Under A.B. 1522, all employees, full and part time, will earn paid sick leave at a rate of one hour for every 30 hours worked and can begin using the accrued time after 90 days of employment. Employers are permitted to cap accrual of paid sick leave at six days and limit the employee’s use of paid sick days to three days per year, with the remaining time carrying over from year to year. However, employers are not required to pay out accrued sick time at termination. A small nuance that should not be overlooked is that the law applies to out-of-state employees that work in California 30 or more days within a calendar year. For example, an out-of-state employee who travels to the home office of his or her California employer one week every month will be covered by A.B. 1522.

Employees may use the paid sick time for their own health condition, caring for a family member, or if they are a victim of domestic violence. Existing law already requires employers that provide paid sick time to allow employees to use half of their yearly allotment for “kin care” (care of their sick child, parent, spouse or registered domestic partner). Under A.B. 1522, the definition of family member is expanded to include grandparents, grandchildren and siblings. Employers should revise sick time policies to reflect these broad rights of use.

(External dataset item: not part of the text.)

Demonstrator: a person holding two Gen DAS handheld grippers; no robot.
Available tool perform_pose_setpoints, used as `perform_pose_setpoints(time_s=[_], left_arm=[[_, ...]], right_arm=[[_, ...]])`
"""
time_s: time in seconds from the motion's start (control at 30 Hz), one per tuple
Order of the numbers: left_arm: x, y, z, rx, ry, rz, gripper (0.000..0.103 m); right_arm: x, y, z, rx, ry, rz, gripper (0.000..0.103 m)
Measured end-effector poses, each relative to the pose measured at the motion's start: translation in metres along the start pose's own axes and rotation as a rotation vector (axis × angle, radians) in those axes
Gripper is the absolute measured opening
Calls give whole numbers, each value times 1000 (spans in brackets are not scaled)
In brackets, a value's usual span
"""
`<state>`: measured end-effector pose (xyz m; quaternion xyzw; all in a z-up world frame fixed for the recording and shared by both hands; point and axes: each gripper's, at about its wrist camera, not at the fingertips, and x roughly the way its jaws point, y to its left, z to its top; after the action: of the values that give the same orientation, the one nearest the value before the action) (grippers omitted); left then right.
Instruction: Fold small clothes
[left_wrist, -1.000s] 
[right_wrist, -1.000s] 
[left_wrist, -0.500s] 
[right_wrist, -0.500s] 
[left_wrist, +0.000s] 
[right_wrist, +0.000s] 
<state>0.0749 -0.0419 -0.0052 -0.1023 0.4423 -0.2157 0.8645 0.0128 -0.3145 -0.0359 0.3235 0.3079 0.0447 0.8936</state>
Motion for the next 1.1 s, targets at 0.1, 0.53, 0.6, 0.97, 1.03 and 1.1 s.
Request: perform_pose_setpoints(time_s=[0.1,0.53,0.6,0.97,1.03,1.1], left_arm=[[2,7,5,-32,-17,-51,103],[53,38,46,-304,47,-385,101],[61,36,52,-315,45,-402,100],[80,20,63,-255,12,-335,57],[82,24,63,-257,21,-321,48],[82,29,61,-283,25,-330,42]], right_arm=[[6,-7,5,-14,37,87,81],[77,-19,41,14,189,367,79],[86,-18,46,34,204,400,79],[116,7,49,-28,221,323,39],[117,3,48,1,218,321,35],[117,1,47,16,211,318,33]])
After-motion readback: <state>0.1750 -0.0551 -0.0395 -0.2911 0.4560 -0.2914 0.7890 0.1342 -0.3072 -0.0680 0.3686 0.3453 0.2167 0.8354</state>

In addition to accounting for and providing the accrued leave, employers are required to display posters telling employees of their right to paid sick days and informing them that retaliation for requesting or using paid sick days is illegal. Employers are also required to include the amount of paid sick leave accrued on employees’ itemized wage statements. Employers could face fines of up to $4,000 per day for withholding paid sick leave or violating the bill's requirements.

Although many California employers already provide at least three days of paid sick time, A.B. 1522 will impose additional administrative burdens on those employers, including:

  • The employee’s sick leave balance must now be included on itemized wage statements, or in another writing, on each pay day.
  • Accrued sick leave must carry over into the new year, subject to the cap of six days. Employers are permitted to avoid the administrative burdens of tracking accrual and carry over if three or more days of paid sick time are granted at the start of the year.
  • Records documenting the hours worked, and paid sick days accrued and used by an employee, must be retained for three years. Employees will have the right to inspect these records.
  • Former employees that are re-hired within one year are entitled to have previously accrued and unused paid sick days be reinstated.

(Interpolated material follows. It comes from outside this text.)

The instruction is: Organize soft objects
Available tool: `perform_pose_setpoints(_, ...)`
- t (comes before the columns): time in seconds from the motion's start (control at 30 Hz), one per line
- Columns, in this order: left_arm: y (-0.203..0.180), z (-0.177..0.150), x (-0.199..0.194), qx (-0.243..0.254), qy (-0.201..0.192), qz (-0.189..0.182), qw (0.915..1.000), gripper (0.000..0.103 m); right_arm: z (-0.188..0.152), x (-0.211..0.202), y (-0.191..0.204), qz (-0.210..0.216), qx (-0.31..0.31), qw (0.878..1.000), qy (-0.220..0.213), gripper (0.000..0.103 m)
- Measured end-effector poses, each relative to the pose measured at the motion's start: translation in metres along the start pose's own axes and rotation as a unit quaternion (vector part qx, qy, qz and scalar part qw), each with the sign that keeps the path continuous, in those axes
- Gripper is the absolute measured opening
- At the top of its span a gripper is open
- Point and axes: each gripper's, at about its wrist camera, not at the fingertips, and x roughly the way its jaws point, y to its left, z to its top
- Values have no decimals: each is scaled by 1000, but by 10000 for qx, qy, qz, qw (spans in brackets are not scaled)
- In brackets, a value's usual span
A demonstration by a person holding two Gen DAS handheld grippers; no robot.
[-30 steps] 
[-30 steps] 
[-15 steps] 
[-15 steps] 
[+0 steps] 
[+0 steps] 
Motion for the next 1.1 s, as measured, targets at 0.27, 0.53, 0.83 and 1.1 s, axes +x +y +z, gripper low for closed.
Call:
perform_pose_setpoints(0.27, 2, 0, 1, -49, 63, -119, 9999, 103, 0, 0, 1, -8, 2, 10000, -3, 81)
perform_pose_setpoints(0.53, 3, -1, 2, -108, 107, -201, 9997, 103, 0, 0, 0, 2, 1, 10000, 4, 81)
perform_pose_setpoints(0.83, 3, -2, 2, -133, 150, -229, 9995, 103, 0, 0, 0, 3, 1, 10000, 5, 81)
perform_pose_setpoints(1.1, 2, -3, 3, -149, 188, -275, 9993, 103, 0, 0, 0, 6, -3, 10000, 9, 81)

The passage of the law makes California the second state in the nation, after Connecticut, to subject employers to paid sick leave mandates. However, Connecticut’s law, which took effect in 2012, applies only to larger employers with 50 or more workers and covers only “service workers.”

The new California requirement follows the lead set by San Francisco when, in 2006, it became the first locality in the nation to require employers to provide paid sick leave for all employees working within the county. Other cities, including New York City, the District of Columbia, Seattle, Portland, San Diego and five cities in New Jersey have followed suit. Legislation has been introduced and groups are campaigning for laws to make paid sick leave mandatory in at least 20 other states.